[Dataset content Boundary: Start]

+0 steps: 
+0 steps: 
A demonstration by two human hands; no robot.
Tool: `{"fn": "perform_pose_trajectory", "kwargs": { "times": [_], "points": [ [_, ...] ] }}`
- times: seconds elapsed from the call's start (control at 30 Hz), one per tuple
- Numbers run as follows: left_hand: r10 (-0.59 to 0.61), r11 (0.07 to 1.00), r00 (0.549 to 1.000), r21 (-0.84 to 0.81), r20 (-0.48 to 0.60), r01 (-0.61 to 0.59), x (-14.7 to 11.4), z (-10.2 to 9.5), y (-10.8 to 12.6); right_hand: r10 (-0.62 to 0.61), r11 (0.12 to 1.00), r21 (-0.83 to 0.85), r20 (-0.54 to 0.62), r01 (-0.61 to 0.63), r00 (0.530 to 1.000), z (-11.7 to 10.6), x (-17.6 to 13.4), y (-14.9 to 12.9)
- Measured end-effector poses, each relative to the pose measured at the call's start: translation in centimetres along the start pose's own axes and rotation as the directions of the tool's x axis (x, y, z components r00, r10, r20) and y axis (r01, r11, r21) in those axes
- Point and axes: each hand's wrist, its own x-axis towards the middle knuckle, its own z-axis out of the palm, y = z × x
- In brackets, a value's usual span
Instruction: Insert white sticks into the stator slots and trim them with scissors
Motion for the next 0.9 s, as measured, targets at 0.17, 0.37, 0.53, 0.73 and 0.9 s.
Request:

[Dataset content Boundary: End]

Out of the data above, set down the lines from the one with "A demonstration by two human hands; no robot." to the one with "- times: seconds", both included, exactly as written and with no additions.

__Expected output__
A demonstration by two human hands; no robot.
Tool: `{"fn": "perform_pose_trajectory", "kwargs": { "times": [_], "points": [ [_, ...] ] }}`
- times: seconds elapsed from the call's start (control at 30 Hz), one per tuple

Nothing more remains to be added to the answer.